### Required work
Quote, with no changes, the lines that run from the top of the material to the line with "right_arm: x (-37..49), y", both included.

### Recorded information
======

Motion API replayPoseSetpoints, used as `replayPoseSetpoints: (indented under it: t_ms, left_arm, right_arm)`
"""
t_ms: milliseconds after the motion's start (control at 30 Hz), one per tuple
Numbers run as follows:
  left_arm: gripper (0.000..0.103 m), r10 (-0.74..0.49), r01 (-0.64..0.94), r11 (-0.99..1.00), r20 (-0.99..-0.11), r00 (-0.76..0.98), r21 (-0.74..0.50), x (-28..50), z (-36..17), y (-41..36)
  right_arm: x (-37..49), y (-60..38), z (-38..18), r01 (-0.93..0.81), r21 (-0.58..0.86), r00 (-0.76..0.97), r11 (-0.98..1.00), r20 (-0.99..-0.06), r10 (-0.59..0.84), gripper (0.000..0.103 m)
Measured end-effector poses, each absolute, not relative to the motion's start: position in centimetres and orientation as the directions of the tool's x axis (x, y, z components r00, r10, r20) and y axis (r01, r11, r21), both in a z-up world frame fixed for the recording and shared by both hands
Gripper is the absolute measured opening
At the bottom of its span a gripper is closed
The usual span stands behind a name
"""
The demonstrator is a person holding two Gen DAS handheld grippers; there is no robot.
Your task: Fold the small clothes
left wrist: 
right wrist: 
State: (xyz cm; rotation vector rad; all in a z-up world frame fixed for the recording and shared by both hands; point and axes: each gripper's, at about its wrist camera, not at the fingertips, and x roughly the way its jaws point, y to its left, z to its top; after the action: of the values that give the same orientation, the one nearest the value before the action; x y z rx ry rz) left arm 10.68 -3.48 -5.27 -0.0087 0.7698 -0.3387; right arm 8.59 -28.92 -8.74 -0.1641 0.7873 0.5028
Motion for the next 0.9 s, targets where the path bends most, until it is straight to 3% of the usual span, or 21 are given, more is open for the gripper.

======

### Exercise result
Motion API replayPoseSetpoints, used as `replayPoseSetpoints: (indented under it: t_ms, left_arm, right_arm)`
"""
t_ms: milliseconds after the motion's start (control at 30 Hz), one per tuple
Numbers run as follows:
  left_arm: gripper (0.000..0.103 m), r10 (-0.74..0.49), r01 (-0.64..0.94), r11 (-0.99..1.00), r20 (-0.99..-0.11), r00 (-0.76..0.98), r21 (-0.74..0.50), x (-28..50), z (-36..17), y (-41..36)
  right_arm: x (-37..49), y (-60..38), z (-38..18), r01 (-0.93..0.81), r21 (-0.58..0.86), r00 (-0.76..0.97), r11 (-0.98..1.00), r20 (-0.99..-0.06), r10 (-0.59..0.84), gripper (0.000..0.103 m)

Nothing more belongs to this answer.